Qui di seguito trovate il testo integrale della lettera che P. Pietro ha scritto in risposta all'articolo apparso il 06.ottobre.2002 sul "Messaggero".

La storia della ricostruzione dell'antica chiesa di San Leonardo,

raccontata dall'autore.

    Dopo anni di umiliazioni, di accuse, di critiche e giudizi contro colui che è riuscito a portare alla luce uno dei monumenti più antichi e più belli del nostro passato, senza chiedere una lira allo Stato né ad enti pubblici, ma puntando soltanto su due grandi valori: la povertà e la fede, purtroppo oggi in disuso nella nostra società, credo sia giunto anche per l'autore il momento di esprimere il suo giudizio sulla discussa storia della ricostruzione dell'antica chiesa di San Leonardo, dato che la sua vicenda è diventata "un caso nazionale". L'occasione mi viene offerta da un articolo comparso sul "Messaggero" il 06.ottobre.2002.

   Era l'anno 1965. Spinto da una forza misteriosa, raggiunsi per la prima volta il luogo detto "San Leonardo", insieme ad un mio caro amico. Non una chiesa, non un romitorio, come "alcuni manovratori di penna" seguitano a chiamare, falsificando così tutta la sua storia; ma si potevano scorgere soltanto alcuni ruderi, ricoperti da rovi, ortiche e da tanto letame. Accanto un recinto per pecore ed una stalla che, a stento si teneva ancora in piedi. Muri crollati e pietre antiche impregnate di cultura, sparse per il "Golubro" dimostravano chiaramente l'incoscienza, l'incuria e l'abbandono completo da parte degli uomini, specialmente negli ultimi tempi. Quei pochi ruderi sopravvissuti alle offese del tempo e degli uomini, mi permettevano di ricostruirne un pò la storia.

   Proprio su quello sperduto angolo dei monti Sibillini, i primi seguaci di san Benedetto vi costruirono non un romitorio ma un vero monastero. Infatti, la montagna che oggi chiamiamo "La Priora", prenderà appunto il nome dal Priore del monastero. In seguito furono i monaci Camaldolesi, giunti dal monastero di Fonte Avellana, a trasformare questo piccolo angolo in un centro di fede, di cultura e di sviluppo che, nel corso dei secoli, ha tanto influito all'incremento della nostra civiltà. Ma come tutte le cose umane, anche la fiamma di vita che per secoli e secoli, aveva illuminato il "Golubro", andrà lentamente esaurendosi. Saranno alcuni monaci Camaldolesi a ravvivarla, ma solo per pochissimi anni. Quello che era stato come un faro di luce nel periodo buio e tormentato del Medioevo, ora andava inesorabilmente spegnendosi fino a piombare nell'oscurità più assoluta.
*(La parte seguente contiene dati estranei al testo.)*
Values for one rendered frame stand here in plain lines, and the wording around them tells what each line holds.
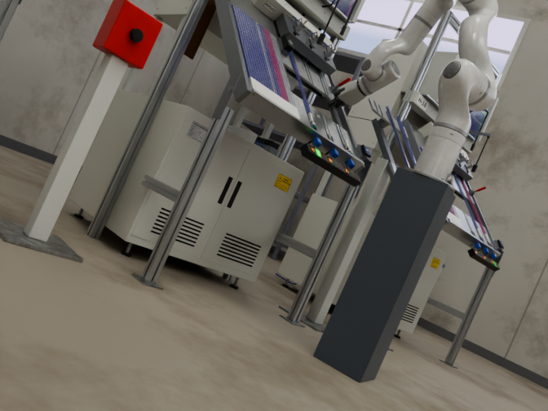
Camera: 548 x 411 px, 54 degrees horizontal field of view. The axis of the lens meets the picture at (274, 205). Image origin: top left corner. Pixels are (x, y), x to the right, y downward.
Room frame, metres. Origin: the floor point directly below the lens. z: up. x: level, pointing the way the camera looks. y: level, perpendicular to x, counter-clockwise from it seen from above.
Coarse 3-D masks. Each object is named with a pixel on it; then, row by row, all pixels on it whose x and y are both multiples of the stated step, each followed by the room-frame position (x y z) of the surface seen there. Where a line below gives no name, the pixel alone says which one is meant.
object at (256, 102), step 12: (252, 96) 1.82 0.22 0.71; (264, 96) 1.84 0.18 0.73; (252, 108) 1.87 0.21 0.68; (264, 108) 1.88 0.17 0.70; (276, 108) 1.89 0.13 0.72; (276, 120) 1.93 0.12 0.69; (288, 120) 1.94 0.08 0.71; (300, 120) 1.97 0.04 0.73; (288, 132) 2.00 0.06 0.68; (300, 132) 2.01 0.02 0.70; (312, 132) 2.02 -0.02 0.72; (324, 144) 2.09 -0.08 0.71; (336, 144) 2.11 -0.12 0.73; (348, 156) 2.18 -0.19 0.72
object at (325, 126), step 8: (296, 96) 2.12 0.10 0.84; (296, 104) 2.08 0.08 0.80; (304, 104) 2.14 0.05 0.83; (304, 112) 2.10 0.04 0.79; (312, 112) 2.17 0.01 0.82; (304, 120) 2.06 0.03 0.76; (320, 120) 2.19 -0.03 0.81; (328, 120) 2.25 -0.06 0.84; (320, 128) 2.14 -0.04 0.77; (328, 128) 2.19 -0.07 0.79; (336, 128) 2.27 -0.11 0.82; (328, 136) 2.14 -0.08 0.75; (336, 136) 2.22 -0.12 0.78; (344, 144) 2.22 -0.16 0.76; (352, 152) 2.27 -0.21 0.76
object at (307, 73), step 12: (240, 0) 2.21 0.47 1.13; (252, 12) 2.24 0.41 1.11; (264, 24) 2.27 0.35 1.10; (276, 36) 2.32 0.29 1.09; (288, 60) 2.26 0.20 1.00; (300, 60) 2.38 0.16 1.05; (288, 72) 2.32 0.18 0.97; (300, 72) 2.30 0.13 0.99; (312, 72) 2.43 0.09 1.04; (312, 84) 2.34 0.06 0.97
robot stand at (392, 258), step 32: (416, 192) 1.78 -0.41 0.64; (448, 192) 1.78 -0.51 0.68; (384, 224) 1.80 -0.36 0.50; (416, 224) 1.76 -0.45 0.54; (384, 256) 1.78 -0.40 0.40; (416, 256) 1.74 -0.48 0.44; (352, 288) 1.81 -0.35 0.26; (384, 288) 1.76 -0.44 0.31; (352, 320) 1.79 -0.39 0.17; (384, 320) 1.74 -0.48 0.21; (320, 352) 1.81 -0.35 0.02; (352, 352) 1.77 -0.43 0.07; (384, 352) 1.87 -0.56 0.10
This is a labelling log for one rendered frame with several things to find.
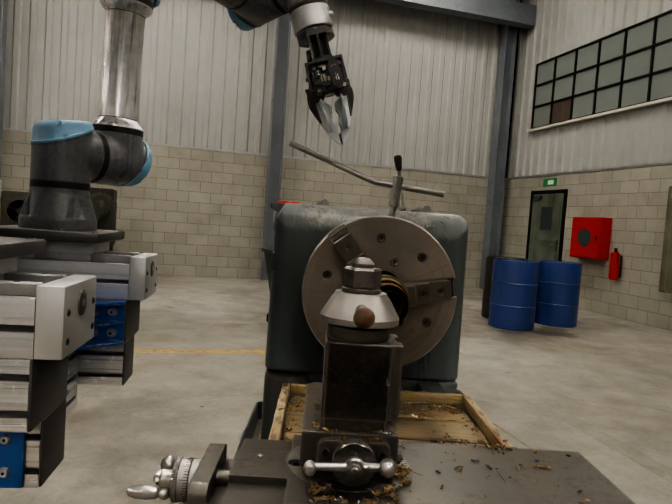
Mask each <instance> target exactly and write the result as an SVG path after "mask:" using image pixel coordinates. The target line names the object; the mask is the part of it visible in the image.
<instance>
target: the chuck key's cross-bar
mask: <svg viewBox="0 0 672 504"><path fill-rule="evenodd" d="M289 146H291V147H293V148H295V149H297V150H300V151H302V152H304V153H306V154H308V155H310V156H313V157H315V158H317V159H319V160H321V161H323V162H325V163H328V164H330V165H332V166H334V167H336V168H338V169H340V170H343V171H345V172H347V173H349V174H351V175H353V176H356V177H358V178H360V179H362V180H364V181H366V182H368V183H371V184H373V185H376V186H381V187H387V188H392V187H393V183H392V182H386V181H380V180H376V179H374V178H371V177H369V176H367V175H365V174H363V173H361V172H359V171H356V170H354V169H352V168H350V167H348V166H346V165H344V164H341V163H339V162H337V161H335V160H333V159H331V158H329V157H326V156H324V155H322V154H320V153H318V152H316V151H313V150H311V149H309V148H307V147H305V146H303V145H301V144H298V143H296V142H294V141H290V143H289ZM402 190H404V191H410V192H415V193H421V194H427V195H433V196H438V197H444V195H445V192H444V191H438V190H432V189H426V188H421V187H415V186H409V185H402Z"/></svg>
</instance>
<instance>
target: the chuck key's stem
mask: <svg viewBox="0 0 672 504"><path fill-rule="evenodd" d="M403 180H404V178H403V177H402V176H396V175H395V176H393V181H392V183H393V187H392V188H391V192H390V198H389V204H388V205H389V206H390V209H389V215H388V216H393V217H395V214H396V208H397V207H398V206H399V202H400V197H401V191H402V185H403Z"/></svg>
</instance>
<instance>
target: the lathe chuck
mask: <svg viewBox="0 0 672 504"><path fill-rule="evenodd" d="M344 227H346V228H347V230H348V231H349V233H351V235H352V236H353V238H354V239H355V241H356V242H357V244H358V245H359V246H360V248H361V249H362V251H363V252H364V253H365V255H366V256H367V258H370V259H371V260H372V261H373V263H374V264H375V266H374V267H375V268H380V269H381V270H382V271H385V272H388V273H390V274H391V275H392V276H393V277H396V278H397V279H399V280H400V281H401V282H410V281H422V280H435V279H447V278H456V277H455V273H454V269H453V266H452V264H451V261H450V259H449V257H448V255H447V253H446V252H445V250H444V249H443V247H442V246H441V245H440V243H439V242H438V241H437V240H436V239H435V238H434V237H433V236H432V235H431V234H430V233H428V232H427V231H426V230H425V229H423V228H422V227H420V226H418V225H416V224H414V223H412V222H410V221H408V220H405V219H402V218H398V217H393V216H385V215H375V216H366V217H360V218H356V219H353V220H350V221H348V222H345V223H343V224H341V225H340V226H338V227H336V228H335V229H333V230H332V231H331V232H329V233H328V234H327V235H326V236H325V237H324V238H323V239H322V240H321V241H320V243H319V244H318V245H317V246H316V248H315V249H314V251H313V253H312V255H311V257H310V259H309V261H308V264H307V266H306V269H305V272H304V276H303V281H302V305H303V310H304V314H305V318H306V320H307V323H308V325H309V327H310V329H311V331H312V333H313V334H314V336H315V337H316V339H317V340H318V341H319V343H320V344H321V345H322V346H323V347H324V348H325V335H326V330H327V328H328V323H326V322H323V321H322V320H321V319H320V312H321V310H322V309H323V308H324V306H325V305H326V303H327V302H328V300H329V299H330V297H331V296H332V294H334V293H335V291H336V290H337V289H342V286H344V285H343V271H344V268H345V267H346V266H349V265H348V264H347V262H346V261H345V259H344V258H343V256H342V255H341V254H340V252H339V251H338V249H337V248H336V246H335V245H334V243H333V242H332V240H331V239H330V238H329V237H330V236H332V235H333V234H335V233H336V232H338V231H339V230H341V229H342V228H344ZM456 301H457V297H456V296H454V297H452V300H448V301H436V302H431V304H419V305H417V306H415V307H409V309H408V312H407V315H406V316H405V318H404V319H403V320H402V321H401V322H400V323H399V325H398V326H396V327H393V328H390V334H396V335H397V337H398V342H400V343H402V345H403V346H404V352H403V365H402V367H403V366H406V365H408V364H410V363H413V362H415V361H417V360H418V359H420V358H422V357H423V356H424V355H426V354H427V353H428V352H430V351H431V350H432V349H433V348H434V347H435V346H436V345H437V344H438V343H439V341H440V340H441V339H442V337H443V336H444V334H445V333H446V331H447V329H448V328H449V326H450V323H451V321H452V318H453V315H454V312H455V307H456Z"/></svg>
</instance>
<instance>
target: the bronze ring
mask: <svg viewBox="0 0 672 504"><path fill-rule="evenodd" d="M380 289H381V292H393V293H395V296H396V298H395V302H394V304H393V307H394V309H395V311H396V313H397V315H398V317H399V323H400V322H401V321H402V320H403V319H404V318H405V316H406V315H407V312H408V309H409V294H408V290H407V288H406V287H405V285H404V284H403V283H402V282H401V281H400V280H399V279H397V278H396V277H393V276H390V275H382V280H381V287H380Z"/></svg>
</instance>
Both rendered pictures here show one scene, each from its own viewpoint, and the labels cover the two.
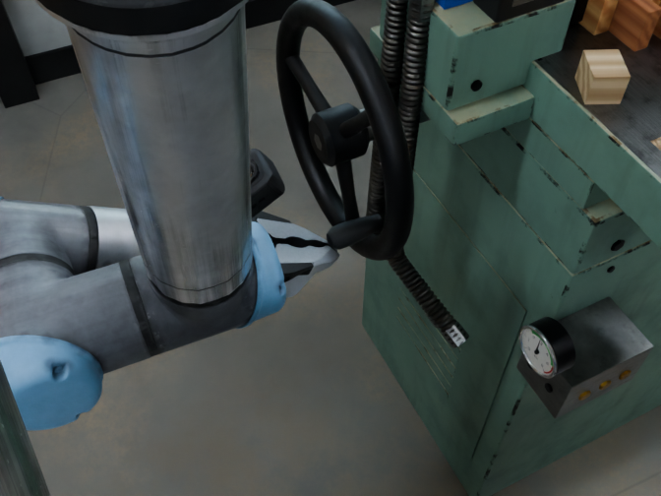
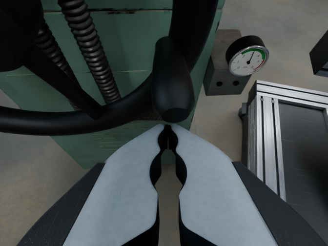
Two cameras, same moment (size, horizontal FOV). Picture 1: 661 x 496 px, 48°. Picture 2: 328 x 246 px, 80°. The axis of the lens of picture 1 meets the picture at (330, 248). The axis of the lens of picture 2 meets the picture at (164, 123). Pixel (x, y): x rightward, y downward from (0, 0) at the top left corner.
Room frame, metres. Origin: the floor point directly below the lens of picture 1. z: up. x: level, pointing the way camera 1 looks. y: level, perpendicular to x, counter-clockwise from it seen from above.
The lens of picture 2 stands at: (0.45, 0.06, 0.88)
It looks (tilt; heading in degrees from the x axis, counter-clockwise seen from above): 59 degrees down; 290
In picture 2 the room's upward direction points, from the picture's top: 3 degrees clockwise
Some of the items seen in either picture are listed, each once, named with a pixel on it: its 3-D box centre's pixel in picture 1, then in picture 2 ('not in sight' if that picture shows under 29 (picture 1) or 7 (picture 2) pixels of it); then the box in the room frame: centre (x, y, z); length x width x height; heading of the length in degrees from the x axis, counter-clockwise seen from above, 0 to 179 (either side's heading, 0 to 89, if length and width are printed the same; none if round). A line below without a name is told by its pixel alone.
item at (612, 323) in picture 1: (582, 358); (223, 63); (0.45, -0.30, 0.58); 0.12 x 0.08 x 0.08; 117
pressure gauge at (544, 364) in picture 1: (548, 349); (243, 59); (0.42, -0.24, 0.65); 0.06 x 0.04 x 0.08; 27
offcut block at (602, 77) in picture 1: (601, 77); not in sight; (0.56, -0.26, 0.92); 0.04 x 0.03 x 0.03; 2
   Immerso come in un sogno, seduto sopra quei ruderi, mi sembrava di udire quelle pietre che mi dicevano: "perché non ci riporti all'antico splendore?". Ma quello che mi appariva in quel momento come un sogno impossibile, non lo era affatto per Colui, che proprio su "quell'ermo colle" aveva un progetto di amore e di salvezza per gli uomini.

   Nel 1969 i figli del sen. Luigi Albertini, Elena e Leonardo, con tanta ammirazione ed entusiasmo, non solo mi fecero donazione del rudere della chiesetta di San Leonardo, ma mi mandarono perfino il denaro per il passaggio di proprietà.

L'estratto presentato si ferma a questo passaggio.